Search Extension

LIDS Search extension provides Elasticsearch functionality to standard LIDS and SAMO clients.

Elasticsearch is a distributed, RESTful search and analytics engine. It provides scale and high availability. Elasticsearch has the ability to be schema-less, which means that documents can be indexed without explicitly providing a schema.

Elasticsearch stores data to be evaluated in the embedded database. This is secondary data storage necessary to provide the functionality and this data storage must be synchronized with the primary data storage in LIDS.

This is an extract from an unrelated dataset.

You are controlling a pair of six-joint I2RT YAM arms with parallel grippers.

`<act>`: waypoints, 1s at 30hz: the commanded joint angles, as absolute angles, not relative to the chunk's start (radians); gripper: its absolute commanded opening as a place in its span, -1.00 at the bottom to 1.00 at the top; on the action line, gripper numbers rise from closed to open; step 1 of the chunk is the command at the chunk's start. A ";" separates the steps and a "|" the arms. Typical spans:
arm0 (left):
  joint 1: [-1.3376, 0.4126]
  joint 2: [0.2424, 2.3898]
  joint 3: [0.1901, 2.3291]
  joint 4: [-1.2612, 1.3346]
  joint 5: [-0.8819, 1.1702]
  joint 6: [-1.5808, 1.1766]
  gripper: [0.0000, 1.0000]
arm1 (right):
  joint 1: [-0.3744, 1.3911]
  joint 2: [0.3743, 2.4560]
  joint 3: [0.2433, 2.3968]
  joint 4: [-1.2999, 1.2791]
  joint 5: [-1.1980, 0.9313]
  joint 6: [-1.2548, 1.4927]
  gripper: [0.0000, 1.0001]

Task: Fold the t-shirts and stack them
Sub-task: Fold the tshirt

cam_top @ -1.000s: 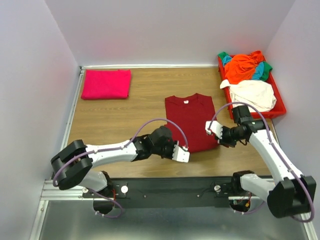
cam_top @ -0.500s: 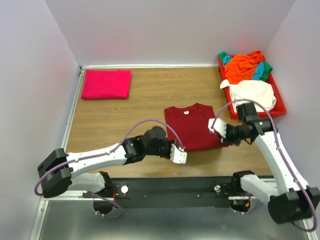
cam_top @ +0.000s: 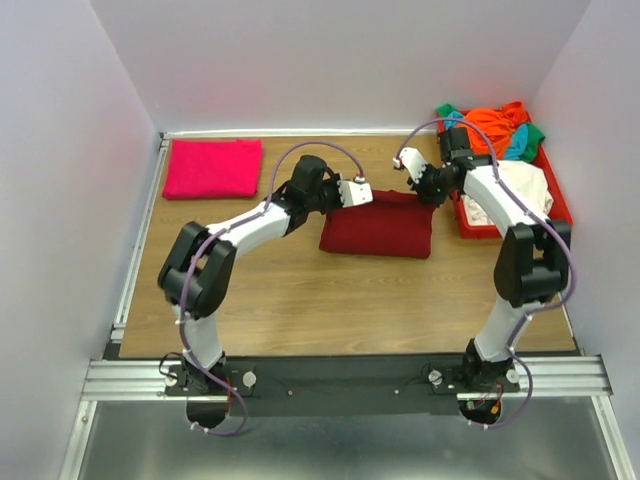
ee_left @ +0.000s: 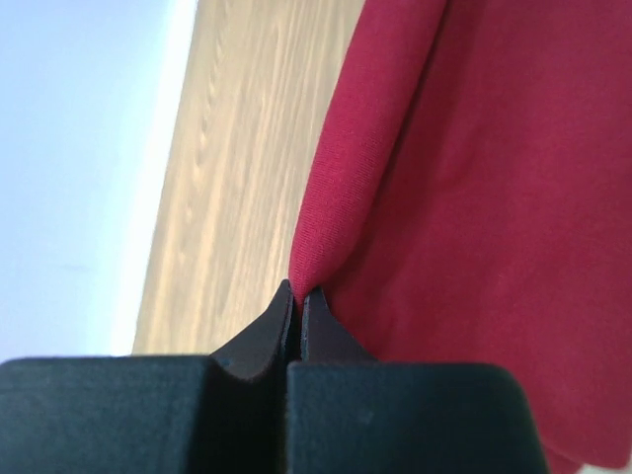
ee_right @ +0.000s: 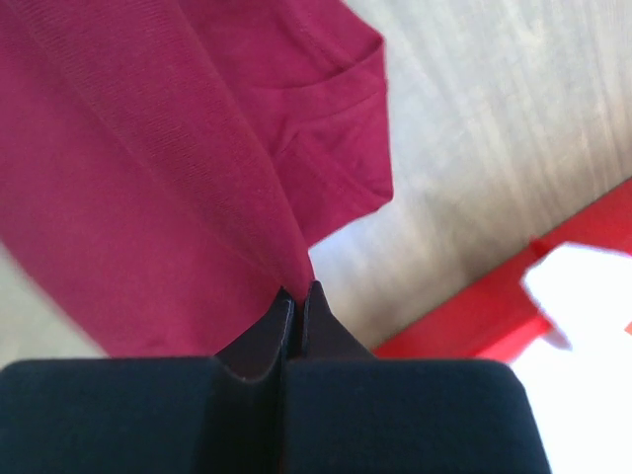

Search extension is responsible for communication between LIDS and Elasticsearch engine. The functionality of Search extension include:

on demand updating the data in Elasticsearch database
on the fly updating the data in Elasticsearch database during standard data manipulation in LIDS
evaluating queries from clients and providing the query result from Elasticsearch

Example: Structure of search.xml.

<?xml version="1.0" encoding="utf-8"?>
<ber:search xmlns:ber="http://www.berit.com/ber" xmlns:xlink="http://www.w3.org/1999/xlink">
  <ber:version>
    <ber:metadata>1</ber:metadata>
    <ber:minClient>5140</ber:minClient>
    <ber:minAS>12601</ber:minAS>
  </ber:version>
  <ber:defaultBulkSize>50</ber:defaultBulkSize>
  <ber:esConnection>
    <ber:esClusterName>${elasticClusterName}</ber:esClusterName>
    <ber:esTransportAddressesArray>
      <ber:esTransportAddress address="${elasticHost}" port="${elasticPort}"/>
    </ber:esTransportAddressesArray>
    <ber:indexPrefix>s__</ber:indexPrefix>
  </ber:esConnection>
  <ber:featureTypeIndexImageArray>
    <ber:featureTypeIndexImage id="fti_1" featureTypeId="*">
      <ber:indexedAttributeArray>
        <ber:indexedAttribute>
          <ber:includeAttribute>*</ber:includeAttribute>
        </ber:indexedAttribute>
      </ber:indexedAttributeArray>
      <ber:indexGeometry>true</ber:indexGeometry>
      <ber:indexGeometryForSearch>false</ber:indexGeometryForSearch>
      <ber:geometryPrecision>5m</ber:geometryPrecision>
      <ber:languageSpecificKeyword>true</ber:languageSpecificKeyword>
    </ber:featureTypeIndexImage>
  </ber:featureTypeIndexImageArray>
  <ber:codelistIndexImageArray>
    <ber:codelistIndexImage id="cdi_1" codelistId="*">
      <ber:indexedAttributeArray>
        <ber:includeAttribute>*</ber:includeAttribute>
      </ber:indexedAttributeArray>
    </ber:codelistIndexImage>
    <ber:codelistIndexImage id="presetsExample" extends=" cdi_1" codelistId="cl_1">
      <ber:indexedAttributeArray>
        <ber:indexedAttribute>
          <ber:includeAttribute>ca_1</ber:includeAttribute>
          <ber:fieldPreset>autocomplete</ber:fieldPreset>
          <ber:fieldPreset>startswith</ber:fieldPreset>
          <ber:fieldPreset>withoutdiacritics</ber:fieldPreset>
        </ber:indexedAttribute>
        <ber:indexedAttribute>
          <ber:includeAttribute>*</ber:includeAttribute>
        </ber:indexedAttribute>
      </ber:indexedAttributeArray>
    </ber:codelistIndexImage>
  </ber:codelistIndexImageArray>
  <ber:indexedCodelistsArray>
    <ber:indexedGroup groupId="gr_1"/>
    <ber:indexedCodelist codelistId="cl_1"/>
    <ber:indexedCodelist codelistId="cl_2"/>
    <ber:indexedCodelist codelistId="cl_abc*"/>
  </ber:indexedCodelistsArray>
  <ber:indexedFeaturesArray>
    <ber:indexedGroup groupId="gr_1"/>
    <ber:indexedGroup groupId="gr_2"/>
    <ber:indexedFeatureType featureTypeId="ft_abc*"/>
    <ber:indexedFeatureType featureTypeId="ft_1"/>
  </ber:indexedFeaturesArray>
  <ber:cronTriggerArray>
    <ber:cronTrigger id="everyHour">
      <ber:cronExpression>0 0 *?* *</ber:cronExpression>
      <ber:type>full</ber:type>
      <ber:codelistsArray>
        <ber:codelist codelistId="cl_1"/>
        <ber:codelist codelistId="cl_2"/>
      </ber:codelistsArray>
    </ber:cronTrigger>
  </ber:cronTriggerArray>
</ber:search>

Elastic Search Connection

Defines connection to the Elasticsearch engine, which needs to be installed and configured separately.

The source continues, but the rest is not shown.